It seems that, in the music industry, an artist’s career is either far too long or far too short. While some bands keep going long after their sound and songwriting have lost their luster, there are others whose careers are cut short before they have time to reach their full potential by misfortune and, often, tragedy. Sometimes even only one album is enough to make an impact on passionate listeners and the entire music industry, as proven by these great albums from artists or bands who, for one reason or another, only got the chance to make one major release.
1. Grace by Jeff Buckley
Don’t be fooled by the many posthumous releases — singer-songwriting Jeff Buckley only made one album during his life, the achingly beautiful, often heartbreaking Grace. The 1994 album announced the arrival of a new crooning talent in alternative music, but Buckley’s promising career was cut short in 1997, when he took a dip in the Mississippi River at night and only resurfaced when he was found several days later. EPs, singles, and even the full album Sketches for My Sweetheart the Drunk were all released to ease the pain of his passing, but they all feel very unfinished, especially compared to the intelligent yet emotionally resonant triumph of Grace.
2. Never Mind the Bollocks, Here’s the Sex Pistols by The Sex Pistols
If there’s any definitive proof that a shortened career can make an incredible impact, it must be the Sex Pistols’ first and only studio album, Never Mind the Bollocks, Here’s the Sex Pistols. The marketing power behind the anarchic, nihilistic image of the Sex Pistols made them the original face of U.K. punk rock, a movement that had a major impact in that nation’s late ’70s music scene, but it’s the solidly frills-free take on rock and roll, rejecting the excesses of arena rock in favor of powerful, confrontational songs, that helps the band’s legacy endure to this day. After the album’s release in 1977, the band embarked on a disastrous American tour that led to the band’s split and the self-destruction of heroin-addled bassist Sid Vicious, who died in February of 1979.
3. Ready to Die by The Notorious B.I.G.
Most hip hop connoisseurs would rank The Notorious B.I.G. as one of the greatest rappers of all time, but he only managed to release one album before his unsolved murder by drive-by shooting in 1997 in Los Angeles. He was in the midst of recording a follow-up album to his 1994 debut Ready to Die at the time of his death, resulting in two posthumous albums compiled from his unreleased recordings, but Biggie’s greatest album is ultimately the one he had time to finish. Despite the short career, The Notorious B.I.G. successfully attained the status of the savior of East Coast hip-hop while unintentionally inspiring future generations of hip hop pioneers.
4. (GI) by The Germs
The Germs were an important part of punk’s explosive heyday in the Los Angeles area, but their career couldn’t outlast the early days of the genre. They survived from 1977 to 1980, when singer Darby Crash committed suicide in December. The band left behind only one studio album, the chaotic and energetic (GI), which can’t quite capture the incoherent fervor of their unhinged live concerts. They were also featured in the documentary of the Los Angeles punk scene The Decline of Western Civilization, but The Germs’ lingering legacy extends much farther than that appearance, as many later punk rock acts cited them as an influence and guitarist Pat Smear went on to success playing with Nirvana and later Foo Fighters.
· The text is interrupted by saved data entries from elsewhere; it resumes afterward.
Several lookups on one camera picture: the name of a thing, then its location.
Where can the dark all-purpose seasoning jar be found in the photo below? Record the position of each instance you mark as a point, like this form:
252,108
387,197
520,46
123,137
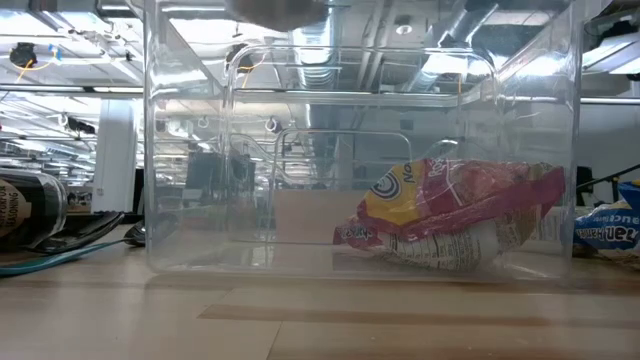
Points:
25,210

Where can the large clear plastic bin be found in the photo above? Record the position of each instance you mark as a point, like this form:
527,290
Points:
250,260

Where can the white pillar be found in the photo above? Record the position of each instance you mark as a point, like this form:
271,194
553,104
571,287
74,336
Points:
116,160

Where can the black background stand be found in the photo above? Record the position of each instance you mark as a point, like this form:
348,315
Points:
585,187

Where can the blue yellow ramen pack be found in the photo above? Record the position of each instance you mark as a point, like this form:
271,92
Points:
607,230

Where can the black ceiling power drop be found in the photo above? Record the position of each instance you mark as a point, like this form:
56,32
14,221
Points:
22,54

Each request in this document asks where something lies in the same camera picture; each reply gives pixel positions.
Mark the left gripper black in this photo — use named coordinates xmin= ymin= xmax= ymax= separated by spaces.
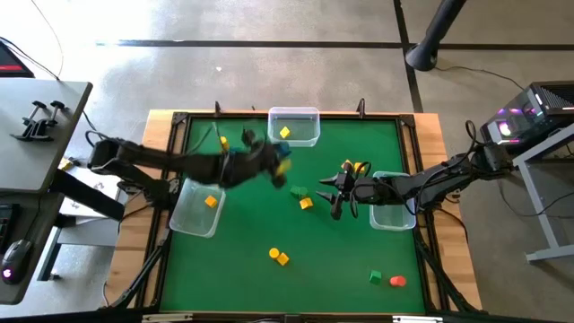
xmin=222 ymin=129 xmax=288 ymax=189

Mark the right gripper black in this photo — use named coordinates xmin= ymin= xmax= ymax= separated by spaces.
xmin=316 ymin=161 xmax=380 ymax=221

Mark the clear plastic bin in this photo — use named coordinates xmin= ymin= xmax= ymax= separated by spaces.
xmin=169 ymin=177 xmax=227 ymax=239
xmin=369 ymin=170 xmax=417 ymax=231
xmin=267 ymin=106 xmax=322 ymax=148

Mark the green felt mat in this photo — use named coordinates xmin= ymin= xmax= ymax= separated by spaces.
xmin=160 ymin=117 xmax=426 ymax=315

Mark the black stand pole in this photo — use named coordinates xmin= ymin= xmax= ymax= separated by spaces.
xmin=404 ymin=0 xmax=468 ymax=73

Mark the glass computer case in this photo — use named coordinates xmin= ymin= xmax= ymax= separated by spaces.
xmin=479 ymin=80 xmax=574 ymax=156

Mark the grey desk top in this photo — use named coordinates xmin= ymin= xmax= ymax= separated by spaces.
xmin=0 ymin=78 xmax=94 ymax=194

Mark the black screw clamp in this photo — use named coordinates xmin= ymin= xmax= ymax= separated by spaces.
xmin=27 ymin=100 xmax=67 ymax=143
xmin=9 ymin=100 xmax=48 ymax=142

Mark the dark desk top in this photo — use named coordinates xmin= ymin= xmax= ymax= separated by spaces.
xmin=0 ymin=191 xmax=66 ymax=306

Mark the black keyboard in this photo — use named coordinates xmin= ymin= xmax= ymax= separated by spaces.
xmin=0 ymin=204 xmax=17 ymax=253

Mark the black monitor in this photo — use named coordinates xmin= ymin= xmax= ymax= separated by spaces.
xmin=0 ymin=39 xmax=36 ymax=80

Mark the black computer mouse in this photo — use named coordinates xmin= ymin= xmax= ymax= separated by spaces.
xmin=0 ymin=238 xmax=34 ymax=286

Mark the silver metal bracket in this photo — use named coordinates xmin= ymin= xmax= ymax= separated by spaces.
xmin=392 ymin=315 xmax=444 ymax=323
xmin=141 ymin=313 xmax=194 ymax=323

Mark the black floor cable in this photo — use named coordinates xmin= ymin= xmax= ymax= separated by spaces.
xmin=434 ymin=65 xmax=526 ymax=92
xmin=82 ymin=110 xmax=99 ymax=134

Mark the white metal base plate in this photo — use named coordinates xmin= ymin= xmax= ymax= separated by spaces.
xmin=44 ymin=168 xmax=135 ymax=282

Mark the white metal table frame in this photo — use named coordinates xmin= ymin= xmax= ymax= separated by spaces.
xmin=513 ymin=123 xmax=574 ymax=264

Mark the black monitor cable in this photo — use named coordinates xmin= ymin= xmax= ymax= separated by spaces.
xmin=0 ymin=36 xmax=61 ymax=82

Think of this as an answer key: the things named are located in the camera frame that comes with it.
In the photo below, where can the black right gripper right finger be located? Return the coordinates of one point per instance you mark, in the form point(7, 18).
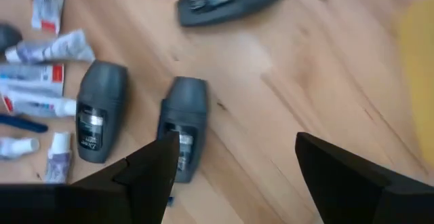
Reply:
point(332, 176)

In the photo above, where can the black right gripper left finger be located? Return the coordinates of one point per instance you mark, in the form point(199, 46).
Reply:
point(152, 169)

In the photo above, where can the blue disposable razor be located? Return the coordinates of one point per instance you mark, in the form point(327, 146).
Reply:
point(170, 201)
point(23, 123)

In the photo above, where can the dark grey roll-on deodorant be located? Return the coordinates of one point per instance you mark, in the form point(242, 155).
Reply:
point(244, 0)
point(186, 98)
point(101, 88)
point(8, 37)

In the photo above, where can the yellow plastic bin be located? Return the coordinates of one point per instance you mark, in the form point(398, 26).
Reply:
point(420, 81)
5. Since I Left You by The Avalanches
Australian electronic group The Avalanches may have released the crowning achievement of plunderphonics — the fancy name for using digital means to create songs out of remnants of other recordings. Despite an ever-changing lineup, the band has been around since 1997, though their only studio LP remains 2000’s critical and commercial smash Since I Left You, a textured, danceable collection of samples often recognized as one of the best records of the new millennium. It’s unclear why the group has yet to release a follow-up to the album, though they’ve reportedly been working on it since 2005. After 11 years without any sort of clear confirmation, The Avalanche’s sophomore LP is something like the Chinese Democracy of synth-electro music.
6. Black Monk Time by The Monks
The Monks’ one full LP never found much widespread appeal, but it seems perfectly clear that this band of avant garde garage rockers was never courting mainstream success. Formed by a group of American GIs stationed in Germany during the mid- to late-60s, The Monks played distorted, percussion-heavy rock music characterized by stomping percussion, angry repetition and unhinged vocals, a sound immortalized on their 1966 album Black Monk Time. The Monks were poorly received in concert and broke up shortly after the album. The importance of their record as a cult artifact, inspiring such later bands as The White Stripes, the Dead Kennedys, and The Fall, eventually led them to reform and tour in 1999, but they never released another album before the deaths of three founding members definitively ended their recording career.